* **WHAT THE TASK ASKS**: In the data that follows, find the line with "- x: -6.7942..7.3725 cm"; transcribe it, every later line up to the one with "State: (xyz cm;", and that line as well, exactly and with no others.
----
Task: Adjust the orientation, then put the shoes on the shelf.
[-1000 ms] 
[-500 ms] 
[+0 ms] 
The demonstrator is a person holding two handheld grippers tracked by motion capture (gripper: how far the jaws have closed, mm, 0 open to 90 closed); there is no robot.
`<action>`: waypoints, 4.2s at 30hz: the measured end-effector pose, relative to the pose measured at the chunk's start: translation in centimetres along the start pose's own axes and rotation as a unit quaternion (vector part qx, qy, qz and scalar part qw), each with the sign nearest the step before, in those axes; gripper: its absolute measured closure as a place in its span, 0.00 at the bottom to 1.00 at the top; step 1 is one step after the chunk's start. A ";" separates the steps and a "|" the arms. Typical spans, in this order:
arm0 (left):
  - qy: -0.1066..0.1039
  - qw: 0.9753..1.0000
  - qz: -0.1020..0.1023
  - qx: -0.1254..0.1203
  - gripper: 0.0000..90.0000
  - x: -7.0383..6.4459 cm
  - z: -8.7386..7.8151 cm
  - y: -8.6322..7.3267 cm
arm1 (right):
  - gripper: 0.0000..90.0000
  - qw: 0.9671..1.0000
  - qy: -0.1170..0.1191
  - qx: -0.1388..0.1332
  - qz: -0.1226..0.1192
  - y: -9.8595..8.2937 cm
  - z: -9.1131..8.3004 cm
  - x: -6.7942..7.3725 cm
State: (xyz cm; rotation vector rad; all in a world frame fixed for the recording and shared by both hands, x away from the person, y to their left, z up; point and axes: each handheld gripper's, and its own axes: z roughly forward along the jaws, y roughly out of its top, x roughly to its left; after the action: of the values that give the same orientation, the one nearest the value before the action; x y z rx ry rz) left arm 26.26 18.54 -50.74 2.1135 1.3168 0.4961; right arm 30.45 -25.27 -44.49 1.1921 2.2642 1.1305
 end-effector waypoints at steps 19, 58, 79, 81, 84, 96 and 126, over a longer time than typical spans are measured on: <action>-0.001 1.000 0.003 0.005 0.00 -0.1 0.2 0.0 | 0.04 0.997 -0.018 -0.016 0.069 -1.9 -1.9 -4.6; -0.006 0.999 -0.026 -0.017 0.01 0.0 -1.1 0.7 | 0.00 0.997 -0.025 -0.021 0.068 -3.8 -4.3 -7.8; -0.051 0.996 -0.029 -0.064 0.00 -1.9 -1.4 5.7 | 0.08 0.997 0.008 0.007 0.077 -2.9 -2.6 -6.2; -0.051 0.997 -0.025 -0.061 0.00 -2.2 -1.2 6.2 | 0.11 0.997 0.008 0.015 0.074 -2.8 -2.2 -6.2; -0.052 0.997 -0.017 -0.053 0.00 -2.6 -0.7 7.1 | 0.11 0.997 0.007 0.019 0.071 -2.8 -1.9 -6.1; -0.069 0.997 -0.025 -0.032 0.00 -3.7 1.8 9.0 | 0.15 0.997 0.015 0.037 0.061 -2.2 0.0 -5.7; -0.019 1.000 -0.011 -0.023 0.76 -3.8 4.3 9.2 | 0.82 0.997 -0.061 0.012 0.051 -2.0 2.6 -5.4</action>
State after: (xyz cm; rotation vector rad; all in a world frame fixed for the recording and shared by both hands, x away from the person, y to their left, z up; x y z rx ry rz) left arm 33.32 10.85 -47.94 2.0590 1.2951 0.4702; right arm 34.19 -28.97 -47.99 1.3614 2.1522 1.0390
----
* **SOLUTION**:
  - x: -6.7942..7.3725 cm
State: (xyz cm; rotation vector rad; all in a world frame fixed for the recording and shared by both hands, x away from the person, y to their left, z up; point and axes: each handheld gripper's, and its own axes: z roughly forward along the jaws, y roughly out of its top, x roughly to its left; after the action: of the values that give the same orientation, the one nearest the value before the action; x y z rx ry rz) left arm 26.26 18.54 -50.74 2.1135 1.3168 0.4961; right arm 30.45 -25.27 -44.49 1.1921 2.2642 1.1305

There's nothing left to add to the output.